The Indian political class and the strategic community also appeared unhappy about transforming India’s unilateral moratorium on nuclear testing into a legally binding obligation under the bill. Admittedly, the Indian political class currently does not need to test; but no one is sure of the future strategic environment and circumstances. Already the US Administration is putting pressure on Congress to get approval for the bunker buster and reliable replacement warhead programmes. Russia and China may resume nuclear tests afterwards.

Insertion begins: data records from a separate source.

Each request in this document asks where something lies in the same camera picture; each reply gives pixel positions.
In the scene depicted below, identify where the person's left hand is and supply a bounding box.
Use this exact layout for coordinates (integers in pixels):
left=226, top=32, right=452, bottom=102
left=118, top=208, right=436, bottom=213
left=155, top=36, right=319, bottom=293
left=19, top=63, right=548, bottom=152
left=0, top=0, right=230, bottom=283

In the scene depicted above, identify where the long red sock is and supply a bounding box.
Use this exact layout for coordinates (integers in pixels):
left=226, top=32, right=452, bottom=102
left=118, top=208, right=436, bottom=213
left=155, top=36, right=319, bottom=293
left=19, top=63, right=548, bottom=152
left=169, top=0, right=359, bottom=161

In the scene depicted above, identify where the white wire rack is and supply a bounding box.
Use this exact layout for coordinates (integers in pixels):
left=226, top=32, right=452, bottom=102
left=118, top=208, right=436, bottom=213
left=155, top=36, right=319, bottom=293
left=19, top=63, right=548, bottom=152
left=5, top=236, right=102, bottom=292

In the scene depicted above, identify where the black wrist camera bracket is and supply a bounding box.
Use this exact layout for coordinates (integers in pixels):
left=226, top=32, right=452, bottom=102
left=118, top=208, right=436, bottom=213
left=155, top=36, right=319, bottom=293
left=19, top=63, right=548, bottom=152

Any divergence of course could jeopardize the delicate balance of rights and obligations accepted by both countries in the July 2005 joint statement. Ultimately, it could have an adverse impact on the very objective for which India and the United States walked that extra mile. The Indian establishment would find it rather difficult to accept an arrangement that will increase unnecessary uncertainty about the nuclear business. And the Indian security and strategic communities would resist any attempt to increase insecurity through such new conditions. The solution lies in adding a killer amendment to kill all the deal-breaking provisions in the bills being considered by the US Congress.